I wonder if there is a belief among non-runners that  we runners love to run all the time. Like, we live to run. I mean, yes, we love running and we talk about running a lot. We feel sad when we have to miss a run, we follow other runners on social media, talk about those runners, and then post our own stuff, but do we love it all the time? For me, no. I love it about 90% of the time. But depending on the day and the workout, the idea of putting one foot in front of another can be a real struggle.

This rang true on Saturday when my alarm went off at 3:23am. Welcome to summer in Las Vegas.  

I immediately hit snooze. "I'll just run tomorrow," I mumbled to Brian.

He mumbled back. "I'm golfing, remember?"

Darn it. Now what? Just skip it, that awful voice whispered. You aren't even in training yet. No one will know if you don't go. You're tired; yesterday you did 5 miles, leg day AND spent six hours at Wet n Wild. It was true; my body felt like a desiccated piece of beef jerky. I knew I was dehydrated. After all, yesterday's high was 111. Six hours at a waterpark in the blazing sun racing after a five year old was exhausting. Even if I had worn my hydration pack and consumed 32 oz of water per hour, I would still be feeling the effects. Instead, I had consumed barely thirty ounces of water the entire day and eaten a soft pretzel covered in those tiny, delicious salt granules. Very poor planning on my part. Everything on my body hurt.

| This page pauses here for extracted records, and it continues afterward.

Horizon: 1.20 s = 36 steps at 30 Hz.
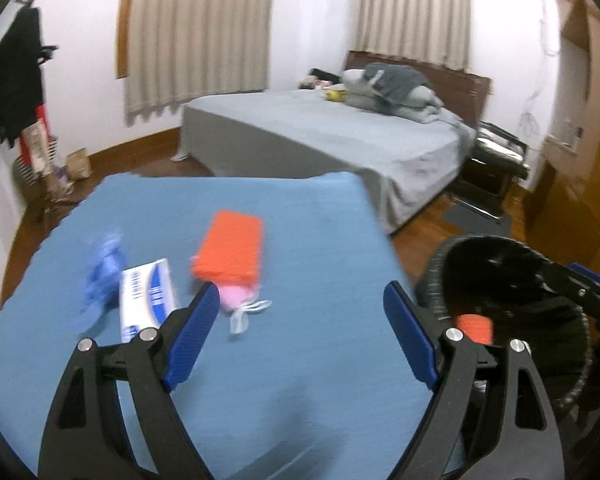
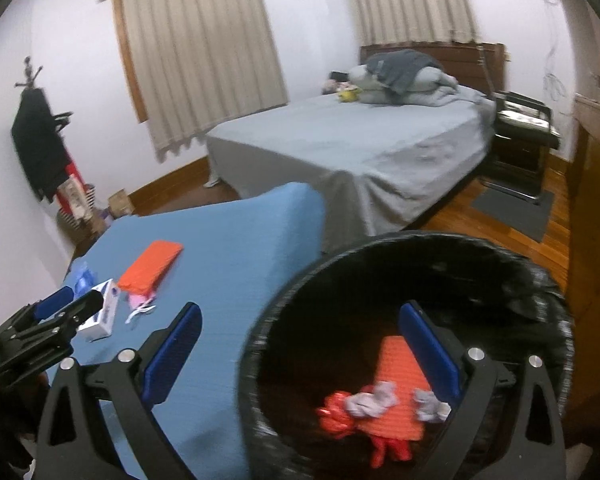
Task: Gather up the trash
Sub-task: 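Move both tools back over the mat toward the tissue box, then grasp the white tissue box with the left tool while the right tool grasps the orange foam net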
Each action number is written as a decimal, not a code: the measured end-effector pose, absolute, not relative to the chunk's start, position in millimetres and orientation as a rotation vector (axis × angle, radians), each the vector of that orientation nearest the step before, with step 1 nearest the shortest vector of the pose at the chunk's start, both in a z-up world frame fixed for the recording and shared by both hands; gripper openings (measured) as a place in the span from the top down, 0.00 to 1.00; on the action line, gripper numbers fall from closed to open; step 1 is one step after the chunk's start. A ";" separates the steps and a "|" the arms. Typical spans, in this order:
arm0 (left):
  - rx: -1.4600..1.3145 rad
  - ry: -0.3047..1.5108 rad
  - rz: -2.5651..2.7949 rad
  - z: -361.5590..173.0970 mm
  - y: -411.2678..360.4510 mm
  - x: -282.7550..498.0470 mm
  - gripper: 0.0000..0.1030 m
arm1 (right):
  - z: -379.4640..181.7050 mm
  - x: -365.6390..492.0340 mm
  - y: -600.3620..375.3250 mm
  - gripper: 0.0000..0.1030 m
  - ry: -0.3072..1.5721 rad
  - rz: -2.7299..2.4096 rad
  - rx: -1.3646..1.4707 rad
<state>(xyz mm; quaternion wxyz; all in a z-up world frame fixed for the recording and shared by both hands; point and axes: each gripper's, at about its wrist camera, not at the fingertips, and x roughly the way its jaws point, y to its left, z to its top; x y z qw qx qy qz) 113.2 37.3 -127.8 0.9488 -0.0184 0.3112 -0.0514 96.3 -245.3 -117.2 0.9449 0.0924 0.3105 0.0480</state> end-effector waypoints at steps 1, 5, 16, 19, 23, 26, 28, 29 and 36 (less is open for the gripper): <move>-0.040 0.635 -0.082 -129.1 46.1 113.4 0.21 | -118.3 98.9 -237.6 0.06 0.634 0.111 0.183; -0.058 0.651 0.002 -135.8 77.4 116.7 0.21 | -125.3 112.1 -206.3 0.06 0.647 0.161 0.157; -0.126 0.728 0.123 -169.7 135.2 139.0 0.23 | -153.6 140.7 -151.0 0.06 0.703 0.218 0.113; -0.142 0.747 0.132 -175.9 142.1 146.2 0.25 | -159.2 146.5 -141.7 0.06 0.713 0.224 0.106; -0.150 0.769 0.134 -183.2 146.8 157.8 0.26 | -164.7 152.3 -132.2 0.06 0.727 0.231 0.101; -0.152 0.779 0.136 -187.0 145.9 165.1 0.28 | -166.7 155.6 -126.6 0.06 0.734 0.237 0.095; -0.150 0.787 0.139 -190.5 145.4 167.8 0.28 | -167.7 158.9 -125.3 0.06 0.737 0.239 0.093; -0.149 0.794 0.141 -192.8 145.5 170.9 0.29 | -168.6 160.3 -124.2 0.06 0.739 0.240 0.092; -0.163 0.857 0.141 -205.1 146.7 186.9 0.40 | -171.6 169.0 -120.0 0.06 0.746 0.242 0.093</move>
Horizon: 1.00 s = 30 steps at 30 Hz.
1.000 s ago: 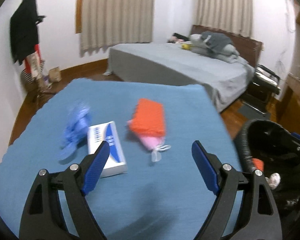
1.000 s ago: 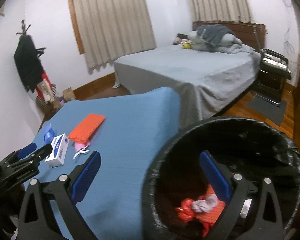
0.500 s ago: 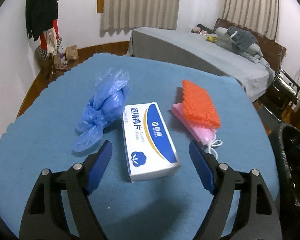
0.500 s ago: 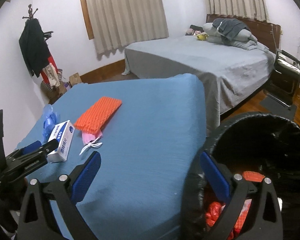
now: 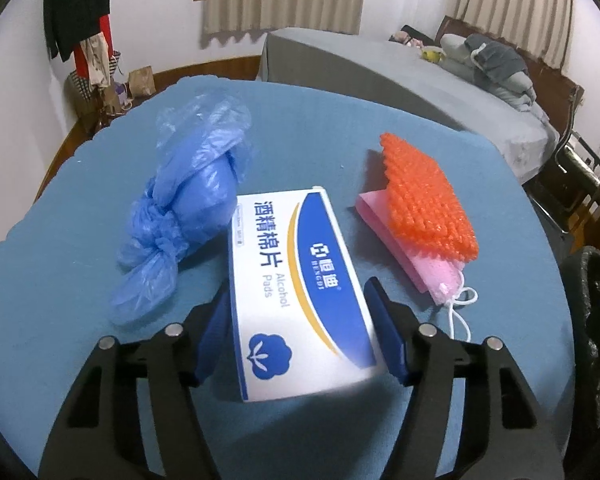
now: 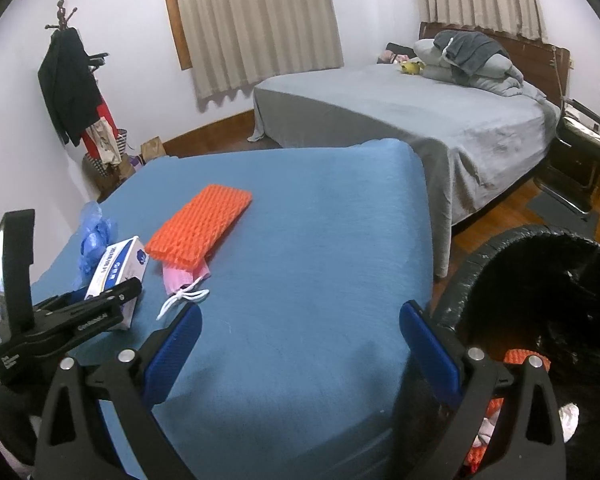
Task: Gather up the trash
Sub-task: 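Grasp the white tissue box with the left tool while the right tool grasps the orange foam net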
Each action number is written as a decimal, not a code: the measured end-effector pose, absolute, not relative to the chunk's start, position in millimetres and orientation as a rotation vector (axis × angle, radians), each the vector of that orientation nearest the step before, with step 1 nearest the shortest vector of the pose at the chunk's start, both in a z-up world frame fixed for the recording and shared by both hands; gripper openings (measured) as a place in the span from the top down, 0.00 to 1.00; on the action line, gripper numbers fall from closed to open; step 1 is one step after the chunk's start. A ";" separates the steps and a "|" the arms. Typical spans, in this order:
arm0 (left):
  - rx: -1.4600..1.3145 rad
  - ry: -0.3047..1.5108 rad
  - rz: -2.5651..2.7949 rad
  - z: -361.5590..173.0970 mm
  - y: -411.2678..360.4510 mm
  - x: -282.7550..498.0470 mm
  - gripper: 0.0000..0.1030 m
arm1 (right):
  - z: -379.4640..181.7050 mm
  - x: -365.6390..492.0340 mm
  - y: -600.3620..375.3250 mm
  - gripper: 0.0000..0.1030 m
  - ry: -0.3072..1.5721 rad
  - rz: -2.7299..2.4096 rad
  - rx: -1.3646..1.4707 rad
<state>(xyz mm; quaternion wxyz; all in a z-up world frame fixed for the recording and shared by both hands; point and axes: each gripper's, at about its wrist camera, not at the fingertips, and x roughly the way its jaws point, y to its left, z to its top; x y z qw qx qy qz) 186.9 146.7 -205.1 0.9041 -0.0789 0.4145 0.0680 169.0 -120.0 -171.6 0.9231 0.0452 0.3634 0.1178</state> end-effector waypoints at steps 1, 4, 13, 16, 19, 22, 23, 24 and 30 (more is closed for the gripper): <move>-0.162 0.856 0.139 -204.7 146.7 188.0 0.42 | -171.6 170.8 -119.0 0.06 0.745 0.243 0.092; -0.167 0.852 0.135 -205.0 145.9 188.0 0.45 | -170.8 175.7 -113.4 0.06 0.742 0.247 0.094; -0.157 0.804 0.127 -192.8 154.5 186.5 0.47 | -167.4 200.3 -84.3 0.06 0.737 0.285 0.117; -0.166 0.795 0.133 -190.5 161.8 187.4 0.47 | -168.8 211.3 -71.9 0.06 0.747 0.299 0.125; -0.172 0.784 0.139 -188.8 166.8 188.0 0.47 | -171.6 223.3 -58.2 0.08 0.762 0.318 0.133; -0.181 0.777 0.141 -187.8 171.8 188.7 0.47 | -176.2 234.2 -45.0 0.13 0.783 0.333 0.116; -0.183 0.774 0.143 -187.5 173.4 189.2 0.47 | -177.8 237.6 -41.5 0.13 0.791 0.339 0.118; -0.184 0.773 0.144 -187.4 174.4 189.4 0.47 | -180.1 240.9 -38.1 0.15 0.801 0.346 0.122; -0.198 0.767 0.151 -188.2 176.5 190.7 0.47 | -194.8 252.4 -24.2 0.28 0.859 0.385 0.137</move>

These early mornings were starting to wear on me, too. For the past 8 weeks, I've been getting up at 4am or earlier to get my runs in before bootcamp, usually 3-5 times a week. Sleeping until 5am was now a treat. Brian referred them as my "trucker hours." I'm essentially a walking zombie by 8pm. This is the challenge of training through the summer when you live in a desert. Either rise before the sun or run in the sun and roast. Today's high? A toasty 113. It was already 88 degrees and once that sun came up, it was going to be hot, hot, hot. 

The other part of my brain decided to chime in on this conversation. If you don't get up now, you won't get your run in, it reminded me gently. This voice sounds decidedly like Scott Jurek: kind, reassuring, determined. The 5K is next weekend, then you are out of town for two weeks. It's much harder to get your runs in when you aren't home. You need to get up. Besides, what is the first rule of marathon training? Never miss a long run!

I stared at the ceiling, listening to both voices, wishing desperately I had picked a better, easier, more-climate friendly hobby. With good snacks. Scrapbooking was looking better by the minute.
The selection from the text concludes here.